In response to the March 16 article, “Council approves dept. head bonus plan,” and the March 20 editorial, “Politically, or City Council has gone tone-deaf,” it’s important to note the difference between “policy making” and “pay raises,” or bonuses for extraordinary accomplishments, savings and/or leadership.
If the people aren’t making an effort to be fully informed, yet form an opinion on selective or partial information, then an injustice will likely result.
The City Council was doing something that basically was mandated by CALPERS, so as to have a policy in place regarding merit performance-based recognition for our department heads (on the record), that was also consistent with policies for our city general staff.
This policy is to be a tool for our city manager to use at his discretion (as deemed appropriate, if and when) for extraordinary department head recognition to those who have served our city and/or made managerial leadership contributions above and beyond normal expectations of their normal responsibilities, which likely greatly contribute to our city’s economies and efficiencies. It is absolutely a necessity to have on the books!
This now-defined “bonus plan” will actually in the future save our city money in that the old, antiquated policies did not look out for our city’s best economic interest. Keep in mind that the majority of our department heads are on the lower end of the city department heads pay scale (regionally and statewide).
To date, no department head has received a bonus compensation under this new policy and it will only be proposed by our city manager if and when he feels it’s appropriate and can be afforded. Mr. Butler will be fully prudent if and when an extraordinary performance by department heads demands such recognition.
The accounting of events by the newspaper needs to represent all of the facts versus selective journalism. Specifically, I discussed and expressed my concerns for our historically challenging economic times, continued deficit situation as a city, county, state, nation and world. The City Council meeting minutes as prepared by the deputy city clerk reflects the real record and facts, as compared to the newspaper’s selective “sound bite” journalism; therefore full context of a particular situation is required for citizens to better know the big picture.
I also made it perfectly clear that in addition to the Council being well aware of our current deficit, that our city manager is very cognizant of the current deficit situation, and I’m aware he is currently working on specific creative balanced budget plan options/considerations for our forthcoming fiscal year, 2010-11, which will require several challenging reassessments and tough decisions to be made.
I assure you that this particular City Council, with the exception of one particular rogue member, takes its fiscal, general funds decisions very seriously, along with City Manager Rod Butler and Finance Director Ken McDonald.
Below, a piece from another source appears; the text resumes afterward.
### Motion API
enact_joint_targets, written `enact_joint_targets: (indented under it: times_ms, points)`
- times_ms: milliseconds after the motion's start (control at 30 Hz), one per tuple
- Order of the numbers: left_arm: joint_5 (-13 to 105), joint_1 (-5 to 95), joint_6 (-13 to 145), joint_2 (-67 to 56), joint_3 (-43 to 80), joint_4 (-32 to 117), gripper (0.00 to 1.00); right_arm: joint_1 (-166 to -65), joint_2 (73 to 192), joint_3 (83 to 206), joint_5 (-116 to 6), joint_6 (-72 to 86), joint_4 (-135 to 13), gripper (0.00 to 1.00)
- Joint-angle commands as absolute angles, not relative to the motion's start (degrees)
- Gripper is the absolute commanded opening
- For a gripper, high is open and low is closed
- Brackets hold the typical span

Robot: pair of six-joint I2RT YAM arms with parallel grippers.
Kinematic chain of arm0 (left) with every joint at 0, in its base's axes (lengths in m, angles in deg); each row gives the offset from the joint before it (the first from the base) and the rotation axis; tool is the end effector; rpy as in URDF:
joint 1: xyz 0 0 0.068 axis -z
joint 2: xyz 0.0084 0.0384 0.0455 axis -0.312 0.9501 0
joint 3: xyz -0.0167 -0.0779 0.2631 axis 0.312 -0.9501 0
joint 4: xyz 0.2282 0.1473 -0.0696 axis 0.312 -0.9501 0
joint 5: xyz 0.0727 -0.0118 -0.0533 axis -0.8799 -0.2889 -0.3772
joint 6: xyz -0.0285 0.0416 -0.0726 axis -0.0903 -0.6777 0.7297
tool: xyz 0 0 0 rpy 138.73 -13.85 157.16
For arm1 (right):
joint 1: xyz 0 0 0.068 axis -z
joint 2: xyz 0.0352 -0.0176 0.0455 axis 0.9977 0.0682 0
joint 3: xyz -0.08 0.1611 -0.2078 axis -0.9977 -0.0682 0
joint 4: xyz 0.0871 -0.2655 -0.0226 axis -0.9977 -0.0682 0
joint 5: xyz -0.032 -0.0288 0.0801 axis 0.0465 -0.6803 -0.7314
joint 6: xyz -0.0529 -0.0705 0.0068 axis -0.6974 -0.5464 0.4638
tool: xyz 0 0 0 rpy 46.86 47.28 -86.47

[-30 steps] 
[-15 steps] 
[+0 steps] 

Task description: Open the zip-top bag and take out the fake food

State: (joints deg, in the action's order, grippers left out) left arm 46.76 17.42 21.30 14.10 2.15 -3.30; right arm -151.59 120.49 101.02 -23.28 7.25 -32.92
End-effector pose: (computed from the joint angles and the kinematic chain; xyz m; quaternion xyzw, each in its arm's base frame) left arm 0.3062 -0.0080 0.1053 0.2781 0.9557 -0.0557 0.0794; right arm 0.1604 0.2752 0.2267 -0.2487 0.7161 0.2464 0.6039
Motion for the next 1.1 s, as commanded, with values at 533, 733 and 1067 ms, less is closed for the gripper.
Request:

Individually and collectively, we have the city’s best “big picture” financial interest (short and long term) at hand, and I am confident our city will proceed into an unknown future — fiscally sound — excepting the one great unknown variable of the proposed 2007 sewer rollback initiative’s success.
It’s essential for all of our city to be fully informed and involved in all of the issues — as individually and collectively as your City Council we make policies for the best interest of the majority of our people, based on all of the facts and information available.
Charles Slert is a member of the Crescent City Council.